§ PROBLEM TO WORK ON:
Copy out each line of the data below in which "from" appears.

....

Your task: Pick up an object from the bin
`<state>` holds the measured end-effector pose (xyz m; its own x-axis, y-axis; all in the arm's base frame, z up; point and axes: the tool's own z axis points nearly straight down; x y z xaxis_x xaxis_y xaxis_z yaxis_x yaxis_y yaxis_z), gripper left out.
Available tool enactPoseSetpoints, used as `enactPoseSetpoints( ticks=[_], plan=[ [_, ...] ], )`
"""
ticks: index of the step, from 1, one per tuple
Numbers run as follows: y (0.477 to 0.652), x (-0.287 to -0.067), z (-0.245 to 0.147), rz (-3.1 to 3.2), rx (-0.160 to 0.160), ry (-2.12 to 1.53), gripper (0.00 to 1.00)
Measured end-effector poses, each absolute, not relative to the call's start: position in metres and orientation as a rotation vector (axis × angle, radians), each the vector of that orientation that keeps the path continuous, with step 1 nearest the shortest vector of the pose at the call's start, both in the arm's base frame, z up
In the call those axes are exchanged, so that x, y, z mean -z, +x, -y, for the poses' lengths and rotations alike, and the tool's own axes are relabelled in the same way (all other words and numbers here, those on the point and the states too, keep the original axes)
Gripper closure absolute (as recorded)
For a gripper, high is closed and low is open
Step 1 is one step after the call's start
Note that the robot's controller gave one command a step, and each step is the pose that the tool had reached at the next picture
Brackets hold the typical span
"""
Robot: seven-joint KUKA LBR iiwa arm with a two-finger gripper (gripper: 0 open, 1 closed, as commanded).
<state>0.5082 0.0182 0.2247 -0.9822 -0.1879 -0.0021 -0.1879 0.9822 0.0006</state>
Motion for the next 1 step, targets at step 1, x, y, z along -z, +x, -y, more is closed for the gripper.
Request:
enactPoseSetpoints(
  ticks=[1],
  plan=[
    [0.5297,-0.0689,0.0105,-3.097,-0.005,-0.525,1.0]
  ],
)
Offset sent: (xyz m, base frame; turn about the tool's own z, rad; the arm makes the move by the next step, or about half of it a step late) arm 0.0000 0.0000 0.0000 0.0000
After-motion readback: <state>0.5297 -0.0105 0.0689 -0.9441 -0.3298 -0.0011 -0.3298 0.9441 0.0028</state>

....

§ OUTPUT OF THE EXERCISE:
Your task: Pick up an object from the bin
ticks: index of the step, from 1, one per tuple

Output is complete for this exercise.